**EXERCISE DETAILS:**
The stretch wanted below opens at the line containing "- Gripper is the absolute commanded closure" and closes at the line containing "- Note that". Please return it exactly, with no other lines.
####################
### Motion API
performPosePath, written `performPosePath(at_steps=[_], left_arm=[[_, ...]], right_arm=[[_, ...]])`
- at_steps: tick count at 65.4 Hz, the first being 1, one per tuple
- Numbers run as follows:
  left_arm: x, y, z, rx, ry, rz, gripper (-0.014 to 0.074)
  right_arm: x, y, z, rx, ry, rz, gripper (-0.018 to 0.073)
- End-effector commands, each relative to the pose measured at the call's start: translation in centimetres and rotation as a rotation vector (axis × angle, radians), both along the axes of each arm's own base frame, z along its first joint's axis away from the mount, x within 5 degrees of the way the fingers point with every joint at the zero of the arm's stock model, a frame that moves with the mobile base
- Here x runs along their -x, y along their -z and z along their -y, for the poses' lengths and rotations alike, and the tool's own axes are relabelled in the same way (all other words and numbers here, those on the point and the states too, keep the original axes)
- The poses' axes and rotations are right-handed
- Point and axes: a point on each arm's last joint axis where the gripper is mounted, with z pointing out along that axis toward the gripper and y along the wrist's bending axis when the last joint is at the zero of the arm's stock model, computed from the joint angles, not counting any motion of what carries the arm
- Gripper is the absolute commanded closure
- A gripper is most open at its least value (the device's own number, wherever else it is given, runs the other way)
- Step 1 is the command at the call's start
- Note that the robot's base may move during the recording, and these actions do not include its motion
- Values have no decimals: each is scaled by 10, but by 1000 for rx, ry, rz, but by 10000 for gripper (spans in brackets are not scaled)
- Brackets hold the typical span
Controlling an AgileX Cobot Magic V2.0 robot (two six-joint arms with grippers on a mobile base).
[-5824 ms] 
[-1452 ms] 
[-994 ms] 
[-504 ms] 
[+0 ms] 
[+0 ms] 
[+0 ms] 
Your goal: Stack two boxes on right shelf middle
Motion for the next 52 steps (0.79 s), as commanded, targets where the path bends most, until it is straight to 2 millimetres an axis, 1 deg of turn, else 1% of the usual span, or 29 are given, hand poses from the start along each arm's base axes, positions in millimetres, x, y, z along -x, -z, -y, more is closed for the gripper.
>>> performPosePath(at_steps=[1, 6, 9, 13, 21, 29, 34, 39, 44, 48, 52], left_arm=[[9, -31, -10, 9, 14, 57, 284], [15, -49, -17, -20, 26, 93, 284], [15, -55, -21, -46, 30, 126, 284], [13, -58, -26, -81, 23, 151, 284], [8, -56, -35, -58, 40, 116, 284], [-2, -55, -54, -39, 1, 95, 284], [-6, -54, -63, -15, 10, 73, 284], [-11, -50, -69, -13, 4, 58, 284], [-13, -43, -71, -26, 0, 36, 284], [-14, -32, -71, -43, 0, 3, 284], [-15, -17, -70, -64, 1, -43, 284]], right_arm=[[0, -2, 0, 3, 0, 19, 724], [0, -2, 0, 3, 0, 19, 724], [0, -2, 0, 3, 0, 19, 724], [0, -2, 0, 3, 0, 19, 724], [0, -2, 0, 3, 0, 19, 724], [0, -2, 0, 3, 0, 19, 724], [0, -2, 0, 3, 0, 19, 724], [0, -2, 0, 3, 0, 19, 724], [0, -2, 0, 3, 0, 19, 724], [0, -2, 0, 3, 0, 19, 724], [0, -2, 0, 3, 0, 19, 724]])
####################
**SOLUTION FOR THIS PROBLEM:**
- Gripper is the absolute commanded closure
- A gripper is most open at its least value (the device's own number, wherever else it is given, runs the other way)
- Step 1 is the command at the call's start
- Note that the robot's base may move during the recording, and these actions do not include its motion

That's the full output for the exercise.